[[ Provided data, beginning ]]
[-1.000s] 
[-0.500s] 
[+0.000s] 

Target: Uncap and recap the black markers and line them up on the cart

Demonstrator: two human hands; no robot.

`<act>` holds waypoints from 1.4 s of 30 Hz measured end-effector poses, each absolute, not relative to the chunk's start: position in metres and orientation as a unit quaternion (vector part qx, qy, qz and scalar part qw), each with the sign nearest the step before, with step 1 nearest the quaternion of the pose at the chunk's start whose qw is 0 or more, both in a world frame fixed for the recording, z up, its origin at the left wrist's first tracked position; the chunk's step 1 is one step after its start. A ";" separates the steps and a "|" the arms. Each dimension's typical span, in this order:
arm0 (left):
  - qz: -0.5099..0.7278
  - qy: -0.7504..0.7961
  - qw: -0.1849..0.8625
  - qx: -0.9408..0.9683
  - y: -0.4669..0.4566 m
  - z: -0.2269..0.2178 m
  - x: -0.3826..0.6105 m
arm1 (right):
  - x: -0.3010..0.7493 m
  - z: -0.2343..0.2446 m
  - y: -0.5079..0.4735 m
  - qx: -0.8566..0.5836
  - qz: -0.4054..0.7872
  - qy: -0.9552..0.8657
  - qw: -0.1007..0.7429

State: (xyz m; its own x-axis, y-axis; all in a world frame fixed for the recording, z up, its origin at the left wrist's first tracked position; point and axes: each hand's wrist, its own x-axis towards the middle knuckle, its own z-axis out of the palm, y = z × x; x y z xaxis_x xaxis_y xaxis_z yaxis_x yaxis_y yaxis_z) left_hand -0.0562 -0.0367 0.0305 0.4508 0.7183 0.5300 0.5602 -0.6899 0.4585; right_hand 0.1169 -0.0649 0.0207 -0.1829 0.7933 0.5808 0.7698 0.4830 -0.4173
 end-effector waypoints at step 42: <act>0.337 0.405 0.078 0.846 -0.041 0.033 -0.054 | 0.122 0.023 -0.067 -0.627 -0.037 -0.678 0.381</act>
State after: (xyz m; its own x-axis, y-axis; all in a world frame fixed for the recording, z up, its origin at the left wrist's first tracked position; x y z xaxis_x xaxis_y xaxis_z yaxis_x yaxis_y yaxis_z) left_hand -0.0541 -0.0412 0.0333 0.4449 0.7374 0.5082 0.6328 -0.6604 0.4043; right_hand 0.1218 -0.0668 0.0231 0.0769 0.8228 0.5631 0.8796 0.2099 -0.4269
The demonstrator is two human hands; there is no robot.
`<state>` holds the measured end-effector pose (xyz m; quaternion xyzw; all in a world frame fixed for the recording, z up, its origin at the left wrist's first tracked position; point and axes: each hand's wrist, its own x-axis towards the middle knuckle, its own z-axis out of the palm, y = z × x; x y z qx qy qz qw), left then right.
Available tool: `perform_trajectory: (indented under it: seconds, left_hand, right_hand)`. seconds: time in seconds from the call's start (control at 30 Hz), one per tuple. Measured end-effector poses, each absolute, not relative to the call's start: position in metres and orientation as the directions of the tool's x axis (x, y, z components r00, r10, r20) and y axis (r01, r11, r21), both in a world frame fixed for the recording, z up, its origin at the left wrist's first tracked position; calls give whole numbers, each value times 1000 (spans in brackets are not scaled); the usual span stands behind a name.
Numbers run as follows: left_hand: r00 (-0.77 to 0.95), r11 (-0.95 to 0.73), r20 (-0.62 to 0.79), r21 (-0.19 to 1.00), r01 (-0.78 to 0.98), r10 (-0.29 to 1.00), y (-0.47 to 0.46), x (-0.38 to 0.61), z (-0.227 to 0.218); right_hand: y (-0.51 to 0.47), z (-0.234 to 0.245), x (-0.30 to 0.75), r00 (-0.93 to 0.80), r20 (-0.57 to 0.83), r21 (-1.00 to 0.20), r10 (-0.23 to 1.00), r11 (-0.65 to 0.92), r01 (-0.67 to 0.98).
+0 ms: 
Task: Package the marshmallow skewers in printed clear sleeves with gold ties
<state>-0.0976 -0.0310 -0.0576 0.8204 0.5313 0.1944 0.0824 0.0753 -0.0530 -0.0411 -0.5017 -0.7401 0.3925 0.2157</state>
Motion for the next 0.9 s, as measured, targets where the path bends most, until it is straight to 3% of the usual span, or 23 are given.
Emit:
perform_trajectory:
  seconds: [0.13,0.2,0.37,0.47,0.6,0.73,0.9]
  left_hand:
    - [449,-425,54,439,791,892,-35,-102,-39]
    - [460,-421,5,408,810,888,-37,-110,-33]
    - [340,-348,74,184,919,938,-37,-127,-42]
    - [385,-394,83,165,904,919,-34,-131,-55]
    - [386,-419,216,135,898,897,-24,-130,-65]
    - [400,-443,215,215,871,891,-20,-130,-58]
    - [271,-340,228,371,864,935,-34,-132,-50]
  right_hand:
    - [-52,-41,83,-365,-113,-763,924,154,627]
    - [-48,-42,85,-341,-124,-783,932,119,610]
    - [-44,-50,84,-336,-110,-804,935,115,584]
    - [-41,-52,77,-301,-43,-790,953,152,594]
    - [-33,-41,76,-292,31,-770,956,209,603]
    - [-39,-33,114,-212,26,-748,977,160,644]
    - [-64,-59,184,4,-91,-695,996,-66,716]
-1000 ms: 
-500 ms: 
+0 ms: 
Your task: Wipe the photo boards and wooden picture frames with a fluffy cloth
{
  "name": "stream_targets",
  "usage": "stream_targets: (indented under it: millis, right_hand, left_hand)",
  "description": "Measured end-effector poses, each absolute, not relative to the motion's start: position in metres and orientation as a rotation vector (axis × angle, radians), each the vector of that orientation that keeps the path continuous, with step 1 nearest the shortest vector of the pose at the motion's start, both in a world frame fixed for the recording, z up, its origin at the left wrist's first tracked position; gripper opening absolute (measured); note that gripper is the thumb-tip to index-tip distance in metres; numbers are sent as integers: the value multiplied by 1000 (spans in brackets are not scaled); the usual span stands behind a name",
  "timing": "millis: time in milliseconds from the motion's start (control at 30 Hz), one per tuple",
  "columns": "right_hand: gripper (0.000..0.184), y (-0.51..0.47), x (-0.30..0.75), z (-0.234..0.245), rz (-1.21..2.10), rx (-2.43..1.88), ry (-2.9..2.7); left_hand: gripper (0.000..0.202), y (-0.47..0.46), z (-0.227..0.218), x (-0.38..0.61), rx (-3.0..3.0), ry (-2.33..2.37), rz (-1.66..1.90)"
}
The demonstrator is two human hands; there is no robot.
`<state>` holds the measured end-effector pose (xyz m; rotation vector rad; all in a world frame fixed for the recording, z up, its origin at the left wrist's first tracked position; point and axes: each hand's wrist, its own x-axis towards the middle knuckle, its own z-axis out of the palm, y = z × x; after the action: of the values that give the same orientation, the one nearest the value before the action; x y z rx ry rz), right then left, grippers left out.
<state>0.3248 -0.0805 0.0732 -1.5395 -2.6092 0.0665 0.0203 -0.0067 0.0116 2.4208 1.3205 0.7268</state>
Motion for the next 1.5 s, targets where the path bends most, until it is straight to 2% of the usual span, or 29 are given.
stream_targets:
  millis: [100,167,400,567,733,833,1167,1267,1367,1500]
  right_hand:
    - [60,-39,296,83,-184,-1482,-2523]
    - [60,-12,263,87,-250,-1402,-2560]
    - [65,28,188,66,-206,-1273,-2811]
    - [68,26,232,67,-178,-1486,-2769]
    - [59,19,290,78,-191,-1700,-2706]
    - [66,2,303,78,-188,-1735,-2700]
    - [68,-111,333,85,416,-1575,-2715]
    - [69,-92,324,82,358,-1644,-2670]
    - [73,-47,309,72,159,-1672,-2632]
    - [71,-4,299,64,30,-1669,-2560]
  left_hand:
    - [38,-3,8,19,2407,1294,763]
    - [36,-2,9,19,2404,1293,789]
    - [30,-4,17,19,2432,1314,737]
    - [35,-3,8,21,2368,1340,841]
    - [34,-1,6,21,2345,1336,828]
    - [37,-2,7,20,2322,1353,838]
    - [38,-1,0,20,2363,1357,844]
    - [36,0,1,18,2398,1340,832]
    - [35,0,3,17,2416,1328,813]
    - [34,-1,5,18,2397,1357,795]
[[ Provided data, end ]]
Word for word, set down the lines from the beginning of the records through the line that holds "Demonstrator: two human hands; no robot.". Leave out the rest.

[-1.000s] 
[-0.500s] 
[+0.000s] 

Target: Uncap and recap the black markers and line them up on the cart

Demonstrator: two human hands; no robot.

This answer requires no further additions.